§ Exercise instructions
Repeat the listing in full, preserving every character.

§ Data block
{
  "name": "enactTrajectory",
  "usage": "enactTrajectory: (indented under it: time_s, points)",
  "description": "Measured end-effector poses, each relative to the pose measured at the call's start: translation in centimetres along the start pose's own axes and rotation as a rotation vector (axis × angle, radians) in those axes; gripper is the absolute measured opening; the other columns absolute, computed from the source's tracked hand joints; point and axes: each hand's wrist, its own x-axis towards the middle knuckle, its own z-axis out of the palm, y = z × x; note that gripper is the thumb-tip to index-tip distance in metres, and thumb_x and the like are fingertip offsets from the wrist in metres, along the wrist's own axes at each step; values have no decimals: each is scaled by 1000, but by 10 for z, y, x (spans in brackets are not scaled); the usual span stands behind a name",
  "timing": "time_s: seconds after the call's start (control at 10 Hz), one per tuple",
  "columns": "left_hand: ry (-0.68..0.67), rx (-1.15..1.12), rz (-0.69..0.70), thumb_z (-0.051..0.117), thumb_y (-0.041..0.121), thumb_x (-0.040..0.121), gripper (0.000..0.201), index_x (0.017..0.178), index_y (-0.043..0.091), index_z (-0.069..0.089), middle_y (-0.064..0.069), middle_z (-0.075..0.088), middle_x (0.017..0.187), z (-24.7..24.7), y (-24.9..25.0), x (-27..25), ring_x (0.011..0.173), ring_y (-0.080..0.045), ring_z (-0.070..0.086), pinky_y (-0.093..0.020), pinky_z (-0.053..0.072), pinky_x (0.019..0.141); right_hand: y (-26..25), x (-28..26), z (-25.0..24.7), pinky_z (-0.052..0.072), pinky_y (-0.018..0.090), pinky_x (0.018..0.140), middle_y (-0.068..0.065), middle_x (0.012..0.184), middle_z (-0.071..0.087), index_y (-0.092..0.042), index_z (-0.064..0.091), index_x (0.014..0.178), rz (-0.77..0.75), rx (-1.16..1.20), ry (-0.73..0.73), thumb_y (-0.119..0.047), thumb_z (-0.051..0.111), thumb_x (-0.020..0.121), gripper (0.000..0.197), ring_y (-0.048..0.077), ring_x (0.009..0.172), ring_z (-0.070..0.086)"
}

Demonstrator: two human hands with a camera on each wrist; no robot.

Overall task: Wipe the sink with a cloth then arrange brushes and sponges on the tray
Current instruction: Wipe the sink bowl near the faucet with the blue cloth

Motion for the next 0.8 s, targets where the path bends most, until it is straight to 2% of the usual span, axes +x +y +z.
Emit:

§ Answer to this problem
{
  "name": "enactTrajectory",
  "usage": "enactTrajectory: (indented under it: time_s, points)",
  "description": "Measured end-effector poses, each relative to the pose measured at the call's start: translation in centimetres along the start pose's own axes and rotation as a rotation vector (axis × angle, radians) in those axes; gripper is the absolute measured opening; the other columns absolute, computed from the source's tracked hand joints; point and axes: each hand's wrist, its own x-axis towards the middle knuckle, its own z-axis out of the palm, y = z × x; note that gripper is the thumb-tip to index-tip distance in metres, and thumb_x and the like are fingertip offsets from the wrist in metres, along the wrist's own axes at each step; values have no decimals: each is scaled by 1000, but by 10 for z, y, x (spans in brackets are not scaled); the usual span stands behind a name",
  "timing": "time_s: seconds after the call's start (control at 10 Hz), one per tuple",
  "columns": "left_hand: ry (-0.68..0.67), rx (-1.15..1.12), rz (-0.69..0.70), thumb_z (-0.051..0.117), thumb_y (-0.041..0.121), thumb_x (-0.040..0.121), gripper (0.000..0.201), index_x (0.017..0.178), index_y (-0.043..0.091), index_z (-0.069..0.089), middle_y (-0.064..0.069), middle_z (-0.075..0.088), middle_x (0.017..0.187), z (-24.7..24.7), y (-24.9..25.0), x (-27..25), ring_x (0.011..0.173), ring_y (-0.080..0.045), ring_z (-0.070..0.086), pinky_y (-0.093..0.020), pinky_z (-0.053..0.072), pinky_x (0.019..0.141); right_hand: y (-26..25), x (-28..26), z (-25.0..24.7), pinky_z (-0.052..0.072), pinky_y (-0.018..0.090), pinky_x (0.018..0.140), middle_y (-0.068..0.065), middle_x (0.012..0.184), middle_z (-0.071..0.087), index_y (-0.092..0.042), index_z (-0.064..0.091), index_x (0.014..0.178), rz (-0.77..0.75), rx (-1.16..1.20), ry (-0.73..0.73), thumb_y (-0.119..0.047), thumb_z (-0.051..0.111), thumb_x (-0.020..0.121), gripper (0.000..0.197), ring_y (-0.048..0.077), ring_x (0.009..0.172), ring_z (-0.070..0.086)"
}

Demonstrator: two human hands with a camera on each wrist; no robot.

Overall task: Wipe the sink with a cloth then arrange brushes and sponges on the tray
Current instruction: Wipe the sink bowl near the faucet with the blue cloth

Motion for the next 0.8 s, targets where the path bends most, until it is straight to 2% of the usual span, axes +x +y +z.
Emit:

The output is complete as it stands.